I can't really give no pros and cons on a hobie just yet but i can tell you that i used to do every kind of fishing you described from a pompano 120 from west marine and I'm the same height and weight and never had no problem so i think either way you go outback or pa you will be happy. 

Sent from my SPH-L900 using Tapatalk


----------



## spencer618 (Jan 30, 2014)

If it were me I would go with the outback.. only because I dont have a way to haul something as massive as the pa.


----------



## jmunoz (Jan 11, 2012)

spencer618 said:


> If it were me I would go with the outback.. only because I dont have a way to haul something as massive as the pa.

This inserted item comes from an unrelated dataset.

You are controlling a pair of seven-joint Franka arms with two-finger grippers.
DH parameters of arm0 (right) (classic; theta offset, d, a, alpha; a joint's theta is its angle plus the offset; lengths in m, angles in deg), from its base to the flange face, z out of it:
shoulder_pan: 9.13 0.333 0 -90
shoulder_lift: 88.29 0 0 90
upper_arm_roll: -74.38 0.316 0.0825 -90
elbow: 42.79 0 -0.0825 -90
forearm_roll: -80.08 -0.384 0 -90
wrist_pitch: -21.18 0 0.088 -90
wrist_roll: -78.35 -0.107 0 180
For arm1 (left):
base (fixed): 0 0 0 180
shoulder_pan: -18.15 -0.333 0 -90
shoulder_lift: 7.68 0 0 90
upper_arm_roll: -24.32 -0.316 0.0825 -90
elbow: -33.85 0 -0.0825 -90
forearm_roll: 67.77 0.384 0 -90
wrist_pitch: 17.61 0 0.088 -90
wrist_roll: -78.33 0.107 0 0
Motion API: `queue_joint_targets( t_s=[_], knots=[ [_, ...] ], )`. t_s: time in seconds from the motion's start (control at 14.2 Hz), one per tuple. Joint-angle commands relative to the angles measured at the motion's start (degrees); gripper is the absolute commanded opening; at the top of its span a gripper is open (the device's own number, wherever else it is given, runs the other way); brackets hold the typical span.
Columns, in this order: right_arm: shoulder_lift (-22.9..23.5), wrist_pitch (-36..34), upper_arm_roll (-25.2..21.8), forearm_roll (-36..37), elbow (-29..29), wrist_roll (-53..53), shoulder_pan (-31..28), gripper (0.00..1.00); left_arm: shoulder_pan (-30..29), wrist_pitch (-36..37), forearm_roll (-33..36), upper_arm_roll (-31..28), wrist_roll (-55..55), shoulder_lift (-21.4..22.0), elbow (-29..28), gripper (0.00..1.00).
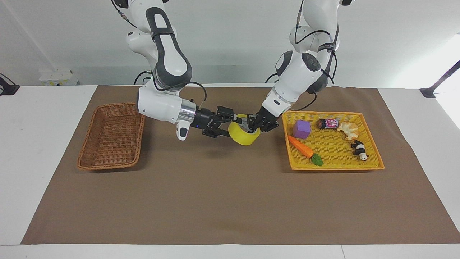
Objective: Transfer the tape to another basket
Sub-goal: 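Grasp the tape rim with the right gripper beside the left gripper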
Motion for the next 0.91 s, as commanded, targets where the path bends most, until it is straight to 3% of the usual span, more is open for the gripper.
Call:
queue_joint_targets(
  t_s=[0.0,0.14,0.28,0.42,0.63,0.7,0.77,0.84],
  knots=[
    [-0.6,-0.1,0.1,-1.1,1.0,0.3,-0.4,0.83,0.6,1.3,-0.5,-0.8,1.0,-0.2,1.2,0.00],
    [-0.6,-0.2,0.1,-1.1,1.0,0.3,-0.5,0.67,0.6,1.3,-0.6,-0.8,1.0,-0.2,1.2,0.00],
    [-0.7,-1.1,0.1,-1.1,1.0,0.2,-0.9,0.37,0.7,1.2,-0.5,-0.8,1.0,-0.2,1.3,0.00],
    [-0.8,-2.3,0.1,-1.1,1.0,0.2,-1.7,0.00,0.7,1.3,-0.5,-0.7,1.0,-0.3,1.7,0.00],
    [-0.8,-2.8,0.1,-1.1,1.0,0.3,-2.2,0.00,0.7,1.6,-0.5,-0.8,1.0,-0.3,1.7,0.01],
    [-0.9,-3.3,0.1,-1.1,1.0,0.4,-2.3,0.00,0.8,1.7,-0.6,-0.8,0.8,-0.3,1.9,0.29],
    [-0.9,-4.0,0.1,-1.1,1.0,0.4,-2.4,0.00,0.7,1.7,-0.6,-0.8,0.3,-0.2,2.9,0.95],
    [-0.9,-4.5,0.1,-1.1,1.0,0.6,-3.1,0.00,0.5,3.2,-0.6,-1.1,0.2,0.4,3.8,1.00]
  ],
)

Shoot I spent $30 on a rack and i hauled this beast from Spanish fort on I 10 doing 70mph the whole time and it didn't flinch now getting it off is another story I haven't done it by myself yet but I heard of people just putting a bathroom rug on the trunk and just slide it on and off 

Sent from my SPH-L900 using Tapatalk


----------



## jmunoz (Jan 11, 2012)

Sent from my SPH-L900 using Tapatalk


----------



## BigRed38 (May 5, 2009)

We call that dedication lol


----------



## Hobart (Nov 27, 2012)

I had the outback and loved everything about it except the seat when fishing 6-8hrs at a time. Recently bought a PA14 and love it! Had to buy a trailer for it though. The outback I just hauled around in my truck with a bed extender. If they would design the outback with the advantage seat that would be the one I would want. I am 6'1 190lbs. PA is much more comfortable for long periods and a ton of storage. Just my .02.


----------



## Jason (Oct 2, 2007)

jmunoz said:


> Sent from my SPH-L900 using Tapatalk



looks better w/ a deer on it brother!!!!:thumbsup:


----------



## Blake R. (Mar 17, 2009)

Hey bro, I wasn't trying to talk you out of it. I was just making sure you knew all your options, so you could make the best decision financially.


----------



## panhandleslim (Jan 11, 2013)

Since you said that you like to do it all, I think I would go with the PA. Once you pick up a few fish, offshore, you are going to be adding weight and you need something that can handle the extra weight without getting dodgy. 

One other thing is that I don't think you can lose money on a PA. 

Finally, the number one pro of the Pro is that your back is going to thank you after putting in a full day. You want to have enough left in the tank to load the boat.


----------



## Kayak Rookie (Mar 15, 2011)

I have an Outback and would love to move up to a PA. They make the PA in a 12 foot if you are worried about the hauling the yak.


----------



## beeritself (Nov 25, 2010)

I'm forgoing the advice on the yak and offering my advice on the "other topic". Once you're engaged, your money becomes "y'all's money". Squirrel away as much money as possible a d NEVER tell her how much something you want actually costs. 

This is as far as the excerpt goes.